Este artículo busca analizar la organización de las mujeres en dictadura en parte para explicarse "en que falló" este movimiento de mujeres, "por qué no pudimos consolidar nuestra experiencia en interlocución, propuesta, movimiento o fuerza?" (p.566), así como también examinar los contenidos valóricos e ideológicos asociados a dicha participación. Las autoras reiteran la ya mentada tipología de las organizaciones de mujeres en dictadura: organizaciones territoriales de base, organizaciones de derechos humanos y organizaciones propiamente feministas, y se hacen cargo de que no es posible operar con una categoría universalizadora como "las mujeres", sino que es necesario mirar la experiencia específica de la opresión que vive cada uno de estos grupos y sus particulares prácticas de resistencia.

Respecto a las organizaciones territoriales de subsistencia, las autoras apuntan a la capacidad de estas experiencias de ampliar la conciencia de las mujeres en cuanto a las estructuras de subordinación que las afectan, y atribuyen un potencial de transformación político-social a estas experiencias al democratizar los espacios cotidianos de la familia y el hogar (pero no hacen mención a la comunidad, curiosamente). En el caso de las organizaciones de mujeres que reaccionan a la represión desde su posición de madres, esposas, hijas y hermanas, su práctica sólo asumiría una dimensión política al irrumpir en el espacio público e interpelar al estado. Respecto a las organizaciones feministas, estas serían de carácter muy heterogéneo lo que dificulta la articulación de una identidad y agenda común en el espacio público.

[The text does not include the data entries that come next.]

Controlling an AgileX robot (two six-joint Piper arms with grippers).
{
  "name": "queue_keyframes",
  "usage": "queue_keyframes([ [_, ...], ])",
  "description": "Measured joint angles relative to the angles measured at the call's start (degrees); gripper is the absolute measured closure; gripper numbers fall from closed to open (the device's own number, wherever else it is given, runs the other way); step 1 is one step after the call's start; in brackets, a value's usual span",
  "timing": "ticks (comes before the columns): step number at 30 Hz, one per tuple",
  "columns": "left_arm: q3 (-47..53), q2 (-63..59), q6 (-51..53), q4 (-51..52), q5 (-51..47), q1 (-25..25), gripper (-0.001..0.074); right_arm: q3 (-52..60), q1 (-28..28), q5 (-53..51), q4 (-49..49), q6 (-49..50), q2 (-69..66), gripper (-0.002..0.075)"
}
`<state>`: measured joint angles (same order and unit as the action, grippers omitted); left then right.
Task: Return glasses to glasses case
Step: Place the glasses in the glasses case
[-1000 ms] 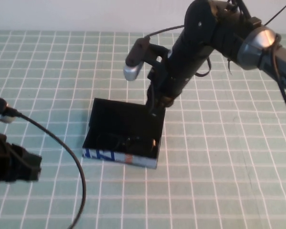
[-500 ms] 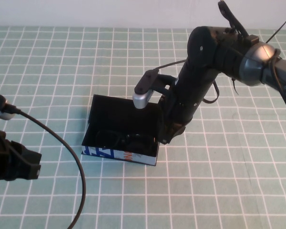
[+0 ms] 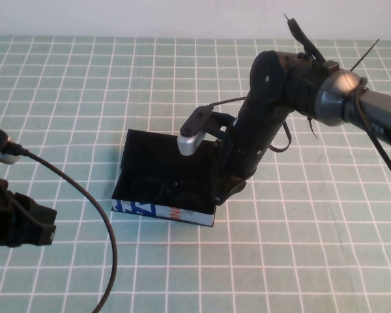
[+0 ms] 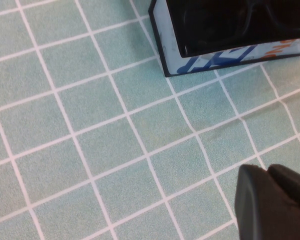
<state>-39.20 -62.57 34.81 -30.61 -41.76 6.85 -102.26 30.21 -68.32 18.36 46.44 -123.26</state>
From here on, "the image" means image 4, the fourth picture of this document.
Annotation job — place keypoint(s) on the black glasses case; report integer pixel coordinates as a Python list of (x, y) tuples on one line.
[(170, 37)]

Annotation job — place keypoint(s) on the green checked tablecloth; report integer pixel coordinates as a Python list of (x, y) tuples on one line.
[(90, 125)]

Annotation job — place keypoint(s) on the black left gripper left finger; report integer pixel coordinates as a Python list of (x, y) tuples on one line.
[(255, 205)]

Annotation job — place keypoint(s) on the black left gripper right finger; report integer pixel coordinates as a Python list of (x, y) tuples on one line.
[(292, 187)]

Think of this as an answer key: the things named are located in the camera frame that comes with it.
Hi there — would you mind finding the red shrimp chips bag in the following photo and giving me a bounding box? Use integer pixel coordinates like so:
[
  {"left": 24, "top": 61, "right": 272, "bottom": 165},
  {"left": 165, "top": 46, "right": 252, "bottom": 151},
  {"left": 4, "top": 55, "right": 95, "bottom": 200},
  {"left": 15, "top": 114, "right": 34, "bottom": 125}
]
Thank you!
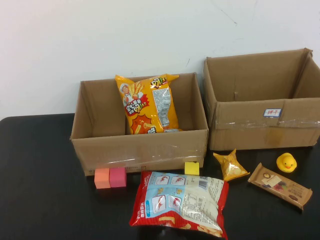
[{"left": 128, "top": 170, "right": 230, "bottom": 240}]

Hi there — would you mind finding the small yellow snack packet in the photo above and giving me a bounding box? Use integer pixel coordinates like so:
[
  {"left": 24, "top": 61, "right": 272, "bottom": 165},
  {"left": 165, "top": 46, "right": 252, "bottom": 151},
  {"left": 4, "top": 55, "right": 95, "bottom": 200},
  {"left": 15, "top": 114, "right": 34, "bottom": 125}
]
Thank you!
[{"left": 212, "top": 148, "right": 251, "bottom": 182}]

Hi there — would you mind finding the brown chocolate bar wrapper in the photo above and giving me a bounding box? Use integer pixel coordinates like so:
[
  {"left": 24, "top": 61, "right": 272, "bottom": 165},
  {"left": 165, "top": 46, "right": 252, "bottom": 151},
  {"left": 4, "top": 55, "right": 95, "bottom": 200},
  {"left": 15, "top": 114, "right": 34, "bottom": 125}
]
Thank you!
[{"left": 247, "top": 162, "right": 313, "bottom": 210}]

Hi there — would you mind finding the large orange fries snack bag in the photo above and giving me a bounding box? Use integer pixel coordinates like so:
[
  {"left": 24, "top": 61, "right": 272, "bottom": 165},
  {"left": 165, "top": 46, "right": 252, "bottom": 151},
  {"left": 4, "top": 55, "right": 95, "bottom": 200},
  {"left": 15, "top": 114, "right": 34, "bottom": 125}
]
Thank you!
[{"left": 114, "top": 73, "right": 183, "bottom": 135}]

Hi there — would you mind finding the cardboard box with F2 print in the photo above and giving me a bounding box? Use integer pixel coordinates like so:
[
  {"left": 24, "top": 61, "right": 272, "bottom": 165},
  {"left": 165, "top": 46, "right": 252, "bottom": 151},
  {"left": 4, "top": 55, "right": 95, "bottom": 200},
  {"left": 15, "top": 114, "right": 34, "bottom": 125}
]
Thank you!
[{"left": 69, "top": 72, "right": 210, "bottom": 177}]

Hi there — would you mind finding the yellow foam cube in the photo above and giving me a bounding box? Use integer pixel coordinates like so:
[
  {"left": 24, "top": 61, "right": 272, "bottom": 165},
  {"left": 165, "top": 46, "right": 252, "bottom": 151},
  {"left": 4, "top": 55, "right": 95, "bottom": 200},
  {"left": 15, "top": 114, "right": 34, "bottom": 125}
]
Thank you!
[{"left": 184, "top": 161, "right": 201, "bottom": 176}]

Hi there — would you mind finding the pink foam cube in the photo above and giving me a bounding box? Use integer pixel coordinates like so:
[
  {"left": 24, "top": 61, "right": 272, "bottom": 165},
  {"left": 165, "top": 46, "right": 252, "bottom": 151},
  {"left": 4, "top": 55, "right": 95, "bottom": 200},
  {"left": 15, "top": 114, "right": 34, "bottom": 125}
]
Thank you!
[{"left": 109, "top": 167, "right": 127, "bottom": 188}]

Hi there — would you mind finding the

En los tres casos, lo privado se transformaría en político e interpelaría tanto al estado como al ámbito privado de las relaciones familiares. Sin embargo, en su conjunto, las autoras concluyen que estos tres tipos de organizaciones no tuvieron la capacidad de generar un proyecto político de transformación social que apuntara a la resolución de los conflictos tanto de clase, como de género.